The building blocks of the mining structure are the mining structure columns, which describe the data that the data source contains. These columns contain information such as data type, content type, and how the data is distributed.
A mining structure can also contain nested tables. A nested table represents a one-to-many relationship between the entity of a case and its related attributes. For example, if the information that describes the customer resides in one table, and the customer's purchases reside in another table, you can use nested tables to combine the information into a single case. The customer identifier is the entity, and the purchases are the related attributes. For more information about when to use nested tables, see Nested Tables.
The mining structure does not contain information about how columns are used for a specific mining model, or about the type of algorithm that is used to build a model; this information is defined in the mining model itself.
Data Mining Model
A data mining model applies a mining model algorithm to the data that is represented by a mining structure. Like the mining structure, the mining model contains columns. A mining model is contained within the mining structure, and inherits all the values of the properties that are defined by the mining structure. The model can use all the columns that the mining structure contains or a subset of the columns.
In addition to the parameters that are defined on the mining structure, the mining model contains two properties: Algorithm and Usage.
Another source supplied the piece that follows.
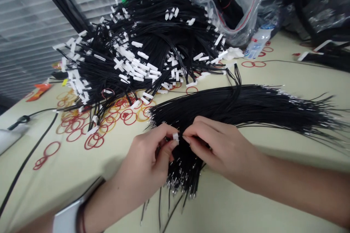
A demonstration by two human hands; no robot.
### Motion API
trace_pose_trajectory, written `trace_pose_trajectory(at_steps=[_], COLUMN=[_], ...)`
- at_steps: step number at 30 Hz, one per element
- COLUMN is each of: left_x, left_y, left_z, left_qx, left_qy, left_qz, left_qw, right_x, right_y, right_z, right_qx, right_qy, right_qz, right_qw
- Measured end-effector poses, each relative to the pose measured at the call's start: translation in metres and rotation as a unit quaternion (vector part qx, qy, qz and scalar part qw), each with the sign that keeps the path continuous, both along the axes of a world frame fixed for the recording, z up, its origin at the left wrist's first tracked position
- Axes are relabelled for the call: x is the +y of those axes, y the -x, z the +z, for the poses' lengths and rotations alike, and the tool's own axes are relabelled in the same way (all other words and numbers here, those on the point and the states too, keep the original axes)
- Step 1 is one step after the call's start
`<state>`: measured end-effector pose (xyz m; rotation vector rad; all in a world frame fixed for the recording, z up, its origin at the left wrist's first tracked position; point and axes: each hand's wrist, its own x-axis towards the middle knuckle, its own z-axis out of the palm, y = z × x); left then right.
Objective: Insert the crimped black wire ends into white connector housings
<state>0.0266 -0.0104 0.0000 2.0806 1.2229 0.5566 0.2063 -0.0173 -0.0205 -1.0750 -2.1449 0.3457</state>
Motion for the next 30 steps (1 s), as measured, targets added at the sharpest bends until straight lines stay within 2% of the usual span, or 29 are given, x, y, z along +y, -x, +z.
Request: trace_pose_trajectory(at_steps=[2,4,7,10,13,18,25,30], left_x=[0.002,0.006,0.013,0.018,0.019,0.016,0.012,0.013], left_y=[0.0,0.0,0.0,0.001,0.001,0.0,0.001,-0.001], left_z=[0.0,0.001,0.002,0.003,0.003,0.003,0.004,0.005], left_qx=[-0.026,-0.059,-0.107,-0.136,-0.138,-0.126,-0.104,-0.095], left_qy=[0.037,0.08,0.148,0.188,0.192,0.187,0.161,0.146], left_qz=[0.02,0.031,0.027,0.02,0.022,0.023,0.029,0.028], left_qw=[0.999,0.995,0.983,0.972,0.971,0.974,0.981,0.984], right_x=[0.001,0.0,-0.003,-0.005,-0.004,-0.002,-0.005,-0.008], right_y=[-0.003,-0.005,-0.006,-0.005,-0.006,-0.008,-0.003,-0.003], right_z=[0.001,0.003,0.004,0.0,-0.007,-0.011,0.002,0.009], right_qx=[0.028,0.039,0.016,-0.037,-0.087,-0.07,-0.164,-0.176], right_qy=[0.008,-0.021,-0.105,-0.131,-0.159,-0.141,-0.132,-0.159], right_qz=[0.01,0.001,-0.037,-0.032,-0.01,-0.01,-0.033,-0.022], right_qw=[1.0,0.999,0.994,0.99,0.983,0.988,0.977,0.971])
The algorithm parameter is defined on the mining model, and the usage parameter is defined on the mining model column. These parameters are described in the following table.
A model property that defines the algorithm that is used to create the model.
A model column property that defines how a column is used by the model. You can define columns to be input columns, key columns, or predictable columns.
A data mining model is just an empty object until it is processed. When you process a model, the data that is defined by the structure is passed through the algorithm. The algorithm identifies rules and patterns within the data, and then uses these rules and patterns to populate the model. For more information about how algorithms are used to create mining models, see Data Mining Algorithms.
After you have processed a model, you can explore it by using the custom viewers that are provided in Business Intelligence Development Studio and SQL Server Management Studio, or by querying the model to perform predictions. For more information about the custom viewers in Analysis Services, see Viewing a Data Mining Model.
You can create multiple models that are based on the same structure. All models built from the same structure must be from the same data source. However, the models can differ as to which columns of the structure are used, how the columns are used, the type of algorithm that is used to create each model, and the parameter settings for each algorithm. For example, you can build separate decision tree and clustering models, each containing different columns from the structure and being used to accomplish different business tasks.